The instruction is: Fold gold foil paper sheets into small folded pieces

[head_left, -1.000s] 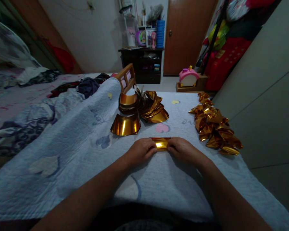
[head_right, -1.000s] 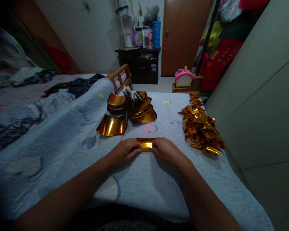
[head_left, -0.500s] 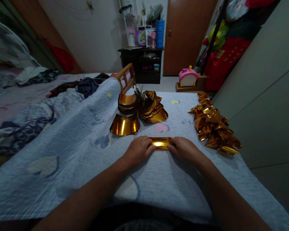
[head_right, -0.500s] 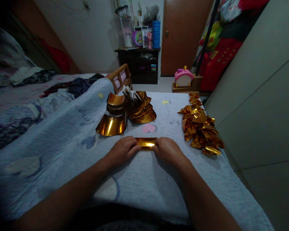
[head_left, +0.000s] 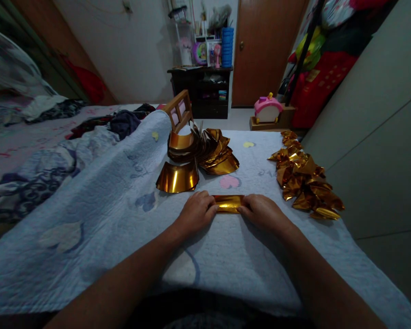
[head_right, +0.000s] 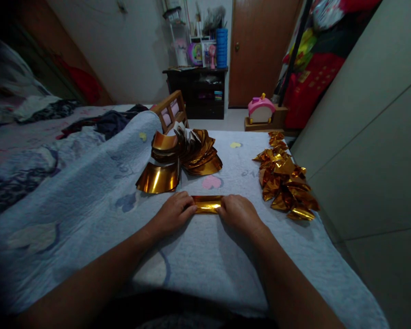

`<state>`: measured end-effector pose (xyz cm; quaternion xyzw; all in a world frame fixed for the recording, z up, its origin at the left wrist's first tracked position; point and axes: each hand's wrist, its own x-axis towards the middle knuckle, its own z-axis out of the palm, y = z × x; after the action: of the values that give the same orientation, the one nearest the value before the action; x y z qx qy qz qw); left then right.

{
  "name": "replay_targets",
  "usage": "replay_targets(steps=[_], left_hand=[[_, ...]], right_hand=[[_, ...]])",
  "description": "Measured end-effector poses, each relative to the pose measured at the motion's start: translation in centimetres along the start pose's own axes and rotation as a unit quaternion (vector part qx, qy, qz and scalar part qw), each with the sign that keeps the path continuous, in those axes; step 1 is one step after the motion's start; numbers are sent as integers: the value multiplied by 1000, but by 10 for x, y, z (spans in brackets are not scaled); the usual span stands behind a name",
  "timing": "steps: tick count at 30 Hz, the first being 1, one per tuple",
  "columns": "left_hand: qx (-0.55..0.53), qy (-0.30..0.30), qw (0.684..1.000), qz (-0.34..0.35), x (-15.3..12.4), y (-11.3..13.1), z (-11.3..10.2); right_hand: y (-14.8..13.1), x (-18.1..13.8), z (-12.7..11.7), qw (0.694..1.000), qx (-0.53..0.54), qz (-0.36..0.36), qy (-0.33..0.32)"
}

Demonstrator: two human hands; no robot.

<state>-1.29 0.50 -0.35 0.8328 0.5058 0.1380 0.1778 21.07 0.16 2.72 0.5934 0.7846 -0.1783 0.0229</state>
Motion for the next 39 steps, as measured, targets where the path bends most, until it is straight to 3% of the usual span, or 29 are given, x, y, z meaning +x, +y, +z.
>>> replay_targets(steps=[39], left_hand=[[98,7,995,-14,-3,4,7]], right_hand=[[2,1,5,1000,13,-15,5]])
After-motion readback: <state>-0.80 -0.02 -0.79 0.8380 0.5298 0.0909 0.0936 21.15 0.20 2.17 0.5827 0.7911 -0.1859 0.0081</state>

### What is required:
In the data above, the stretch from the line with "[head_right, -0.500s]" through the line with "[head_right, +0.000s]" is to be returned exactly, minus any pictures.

### Written solution:
[head_right, -0.500s] 
[head_left, +0.000s] 
[head_right, +0.000s] 

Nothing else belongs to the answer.